[TASK GOAL]
Copy the lines below verbatim. Begin with the first and end with the line containing "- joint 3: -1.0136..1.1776".

(Extracted records)
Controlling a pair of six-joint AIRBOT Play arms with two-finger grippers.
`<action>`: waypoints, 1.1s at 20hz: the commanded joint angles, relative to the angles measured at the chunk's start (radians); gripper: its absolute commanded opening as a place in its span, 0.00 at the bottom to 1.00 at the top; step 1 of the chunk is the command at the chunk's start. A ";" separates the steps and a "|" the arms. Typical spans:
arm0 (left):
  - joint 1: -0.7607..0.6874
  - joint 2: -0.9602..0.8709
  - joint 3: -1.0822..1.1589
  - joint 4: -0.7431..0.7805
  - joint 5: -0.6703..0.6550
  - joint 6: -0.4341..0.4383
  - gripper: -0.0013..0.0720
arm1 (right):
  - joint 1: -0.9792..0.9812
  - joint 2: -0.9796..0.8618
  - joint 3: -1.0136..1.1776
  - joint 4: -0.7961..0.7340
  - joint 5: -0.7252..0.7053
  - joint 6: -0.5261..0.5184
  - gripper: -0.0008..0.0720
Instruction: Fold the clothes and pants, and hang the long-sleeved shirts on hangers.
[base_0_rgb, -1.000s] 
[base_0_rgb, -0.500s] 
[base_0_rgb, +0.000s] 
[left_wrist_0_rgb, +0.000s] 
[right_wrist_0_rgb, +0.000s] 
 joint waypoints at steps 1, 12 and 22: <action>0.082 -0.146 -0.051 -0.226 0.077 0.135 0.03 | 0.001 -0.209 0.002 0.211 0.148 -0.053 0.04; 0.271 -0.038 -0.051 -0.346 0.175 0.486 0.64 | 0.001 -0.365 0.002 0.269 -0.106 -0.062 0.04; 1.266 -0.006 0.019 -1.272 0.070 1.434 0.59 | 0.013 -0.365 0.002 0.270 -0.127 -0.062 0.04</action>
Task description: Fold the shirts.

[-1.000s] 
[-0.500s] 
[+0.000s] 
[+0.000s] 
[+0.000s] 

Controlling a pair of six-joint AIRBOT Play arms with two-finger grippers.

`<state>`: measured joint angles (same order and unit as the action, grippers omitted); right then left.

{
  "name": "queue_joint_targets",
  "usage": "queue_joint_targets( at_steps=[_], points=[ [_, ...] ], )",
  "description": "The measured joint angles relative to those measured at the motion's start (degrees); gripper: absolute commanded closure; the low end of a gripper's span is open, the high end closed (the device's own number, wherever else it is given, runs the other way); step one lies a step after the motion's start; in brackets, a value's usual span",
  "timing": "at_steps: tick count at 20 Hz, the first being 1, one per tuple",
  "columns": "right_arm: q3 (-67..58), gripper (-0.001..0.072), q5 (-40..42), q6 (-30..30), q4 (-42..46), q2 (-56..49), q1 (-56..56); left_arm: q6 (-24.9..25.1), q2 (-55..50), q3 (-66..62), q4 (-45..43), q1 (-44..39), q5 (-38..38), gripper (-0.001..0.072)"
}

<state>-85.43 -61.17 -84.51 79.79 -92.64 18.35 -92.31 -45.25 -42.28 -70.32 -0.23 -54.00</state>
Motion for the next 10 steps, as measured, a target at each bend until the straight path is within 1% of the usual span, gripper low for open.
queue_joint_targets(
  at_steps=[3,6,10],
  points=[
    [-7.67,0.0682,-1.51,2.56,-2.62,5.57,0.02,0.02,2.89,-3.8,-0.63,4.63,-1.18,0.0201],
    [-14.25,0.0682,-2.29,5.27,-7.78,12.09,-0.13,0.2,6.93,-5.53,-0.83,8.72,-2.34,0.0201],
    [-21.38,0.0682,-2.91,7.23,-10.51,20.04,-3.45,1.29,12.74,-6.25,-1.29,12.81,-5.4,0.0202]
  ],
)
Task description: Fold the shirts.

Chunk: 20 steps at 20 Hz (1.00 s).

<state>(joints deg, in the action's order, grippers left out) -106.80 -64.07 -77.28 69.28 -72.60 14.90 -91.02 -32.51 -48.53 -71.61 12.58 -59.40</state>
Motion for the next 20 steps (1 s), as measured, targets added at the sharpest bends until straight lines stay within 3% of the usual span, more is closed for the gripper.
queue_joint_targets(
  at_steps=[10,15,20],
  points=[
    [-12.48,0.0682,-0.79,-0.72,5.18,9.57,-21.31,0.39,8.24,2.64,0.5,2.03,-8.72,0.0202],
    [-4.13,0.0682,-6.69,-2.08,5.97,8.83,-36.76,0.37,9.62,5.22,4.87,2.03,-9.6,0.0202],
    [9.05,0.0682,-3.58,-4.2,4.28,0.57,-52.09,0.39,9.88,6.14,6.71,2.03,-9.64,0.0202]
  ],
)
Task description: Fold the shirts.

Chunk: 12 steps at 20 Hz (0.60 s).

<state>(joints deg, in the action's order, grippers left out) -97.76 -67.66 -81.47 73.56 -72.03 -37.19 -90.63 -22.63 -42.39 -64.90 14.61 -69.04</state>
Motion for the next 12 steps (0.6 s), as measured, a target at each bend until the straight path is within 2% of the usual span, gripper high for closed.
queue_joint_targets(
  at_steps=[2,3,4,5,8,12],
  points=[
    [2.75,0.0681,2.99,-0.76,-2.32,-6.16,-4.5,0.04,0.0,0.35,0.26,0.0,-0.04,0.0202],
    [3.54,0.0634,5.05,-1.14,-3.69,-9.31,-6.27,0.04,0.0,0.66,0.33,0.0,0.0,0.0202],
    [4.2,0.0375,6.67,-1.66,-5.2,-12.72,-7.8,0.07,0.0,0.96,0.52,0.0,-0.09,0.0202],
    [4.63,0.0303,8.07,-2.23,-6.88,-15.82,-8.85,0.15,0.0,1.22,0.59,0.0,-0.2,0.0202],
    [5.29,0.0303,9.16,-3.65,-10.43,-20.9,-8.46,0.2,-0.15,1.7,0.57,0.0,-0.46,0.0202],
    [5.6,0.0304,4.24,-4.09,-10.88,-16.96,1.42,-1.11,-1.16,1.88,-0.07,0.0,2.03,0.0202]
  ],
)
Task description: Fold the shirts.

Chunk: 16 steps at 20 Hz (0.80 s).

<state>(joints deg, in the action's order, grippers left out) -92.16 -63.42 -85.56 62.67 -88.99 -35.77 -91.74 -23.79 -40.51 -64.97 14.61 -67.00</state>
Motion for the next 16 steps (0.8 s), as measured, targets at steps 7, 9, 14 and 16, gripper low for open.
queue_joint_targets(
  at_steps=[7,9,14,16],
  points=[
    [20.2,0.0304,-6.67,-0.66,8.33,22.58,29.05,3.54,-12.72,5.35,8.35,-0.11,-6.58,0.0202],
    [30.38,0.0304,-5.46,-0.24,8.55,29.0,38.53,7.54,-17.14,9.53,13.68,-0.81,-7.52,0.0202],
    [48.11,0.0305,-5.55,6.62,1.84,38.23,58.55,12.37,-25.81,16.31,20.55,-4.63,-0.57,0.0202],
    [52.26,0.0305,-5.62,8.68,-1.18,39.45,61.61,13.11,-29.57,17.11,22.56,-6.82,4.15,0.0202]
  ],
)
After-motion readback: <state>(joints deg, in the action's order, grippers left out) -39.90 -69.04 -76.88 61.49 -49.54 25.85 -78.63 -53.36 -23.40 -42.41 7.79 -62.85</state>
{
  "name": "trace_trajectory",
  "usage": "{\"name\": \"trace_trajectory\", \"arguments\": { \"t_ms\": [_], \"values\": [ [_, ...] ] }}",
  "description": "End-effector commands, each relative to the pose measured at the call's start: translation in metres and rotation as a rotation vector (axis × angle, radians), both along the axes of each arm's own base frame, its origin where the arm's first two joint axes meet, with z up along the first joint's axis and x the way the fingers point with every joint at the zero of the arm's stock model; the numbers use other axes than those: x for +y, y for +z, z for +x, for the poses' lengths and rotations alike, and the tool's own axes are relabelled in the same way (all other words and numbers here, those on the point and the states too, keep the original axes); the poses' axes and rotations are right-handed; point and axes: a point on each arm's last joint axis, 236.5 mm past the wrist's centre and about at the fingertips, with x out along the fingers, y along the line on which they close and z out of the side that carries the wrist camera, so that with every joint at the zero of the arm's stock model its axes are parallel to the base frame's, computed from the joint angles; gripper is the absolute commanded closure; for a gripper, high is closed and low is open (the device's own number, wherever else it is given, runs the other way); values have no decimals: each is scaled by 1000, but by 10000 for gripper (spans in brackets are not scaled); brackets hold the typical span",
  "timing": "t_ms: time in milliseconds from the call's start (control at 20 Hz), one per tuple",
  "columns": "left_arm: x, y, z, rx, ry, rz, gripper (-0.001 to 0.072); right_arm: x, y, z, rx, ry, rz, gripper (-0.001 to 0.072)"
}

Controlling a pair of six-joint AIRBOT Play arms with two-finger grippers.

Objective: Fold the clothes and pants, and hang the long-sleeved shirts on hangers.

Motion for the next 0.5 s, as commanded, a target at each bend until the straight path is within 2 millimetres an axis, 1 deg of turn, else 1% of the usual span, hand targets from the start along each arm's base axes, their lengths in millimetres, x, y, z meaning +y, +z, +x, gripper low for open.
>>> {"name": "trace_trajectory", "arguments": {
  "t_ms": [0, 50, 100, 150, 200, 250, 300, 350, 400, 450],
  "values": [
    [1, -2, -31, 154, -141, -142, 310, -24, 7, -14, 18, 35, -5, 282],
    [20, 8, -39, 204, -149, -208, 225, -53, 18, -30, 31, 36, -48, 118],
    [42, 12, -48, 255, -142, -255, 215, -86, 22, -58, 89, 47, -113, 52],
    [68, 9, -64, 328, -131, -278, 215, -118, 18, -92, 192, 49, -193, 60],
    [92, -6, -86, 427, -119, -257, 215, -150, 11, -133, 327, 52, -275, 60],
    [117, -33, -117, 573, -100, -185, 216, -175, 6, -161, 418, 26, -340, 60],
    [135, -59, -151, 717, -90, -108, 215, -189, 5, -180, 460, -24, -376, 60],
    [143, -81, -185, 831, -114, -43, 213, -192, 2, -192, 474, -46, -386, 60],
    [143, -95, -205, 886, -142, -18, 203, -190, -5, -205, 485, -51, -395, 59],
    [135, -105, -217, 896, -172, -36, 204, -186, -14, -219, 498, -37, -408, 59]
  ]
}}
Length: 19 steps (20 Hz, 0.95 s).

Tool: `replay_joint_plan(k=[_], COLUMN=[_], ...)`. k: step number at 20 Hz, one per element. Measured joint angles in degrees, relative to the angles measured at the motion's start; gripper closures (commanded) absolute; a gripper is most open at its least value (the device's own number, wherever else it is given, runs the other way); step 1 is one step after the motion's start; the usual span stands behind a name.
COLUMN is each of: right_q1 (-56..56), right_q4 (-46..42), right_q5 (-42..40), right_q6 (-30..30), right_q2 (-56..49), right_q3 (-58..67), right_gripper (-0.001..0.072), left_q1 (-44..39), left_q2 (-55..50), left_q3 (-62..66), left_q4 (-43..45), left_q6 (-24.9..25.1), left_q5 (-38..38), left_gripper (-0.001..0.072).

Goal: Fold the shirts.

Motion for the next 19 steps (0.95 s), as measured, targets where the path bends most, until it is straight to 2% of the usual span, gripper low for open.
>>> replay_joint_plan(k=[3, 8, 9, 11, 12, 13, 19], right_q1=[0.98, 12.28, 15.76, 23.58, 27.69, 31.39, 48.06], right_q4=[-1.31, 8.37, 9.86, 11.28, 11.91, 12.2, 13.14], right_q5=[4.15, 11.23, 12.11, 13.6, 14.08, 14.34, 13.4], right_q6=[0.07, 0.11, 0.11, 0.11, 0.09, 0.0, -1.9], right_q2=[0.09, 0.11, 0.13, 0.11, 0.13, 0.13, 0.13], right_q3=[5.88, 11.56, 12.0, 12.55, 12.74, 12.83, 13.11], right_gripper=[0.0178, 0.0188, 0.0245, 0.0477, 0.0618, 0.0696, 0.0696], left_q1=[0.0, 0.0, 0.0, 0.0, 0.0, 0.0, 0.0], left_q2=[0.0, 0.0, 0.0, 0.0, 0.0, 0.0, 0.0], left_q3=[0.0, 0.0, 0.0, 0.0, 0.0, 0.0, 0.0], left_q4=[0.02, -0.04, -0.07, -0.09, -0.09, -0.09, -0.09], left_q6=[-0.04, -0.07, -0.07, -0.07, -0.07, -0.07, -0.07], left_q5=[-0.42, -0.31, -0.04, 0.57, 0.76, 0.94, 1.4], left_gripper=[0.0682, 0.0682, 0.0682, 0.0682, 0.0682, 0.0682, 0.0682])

[SOLUTION FOR THIS TASK]
Controlling a pair of six-joint AIRBOT Play arms with two-finger grippers.
`<action>`: waypoints, 1.1s at 20hz: the commanded joint angles, relative to the angles measured at the chunk's start (radians); gripper: its absolute commanded opening as a place in its span, 0.00 at the bottom to 1.00 at the top; step 1 of the chunk is the command at the chunk's start. A ";" separates the steps and a "|" the arms. Typical spans:
arm0 (left):
  - joint 1: -0.7607..0.6874
  - joint 2: -0.9602..0.8709
  - joint 3: -1.0822..1.1589
  - joint 4: -0.7431..0.7805
  - joint 5: -0.6703..0.6550
  - joint 6: -0.4341..0.4383
  - gripper: -0.0013..0.0720
arm1 (right):
  - joint 1: -0.9792..0.9812
  - joint 2: -0.9796..0.8618
  - joint 3: -1.0136..1.1776

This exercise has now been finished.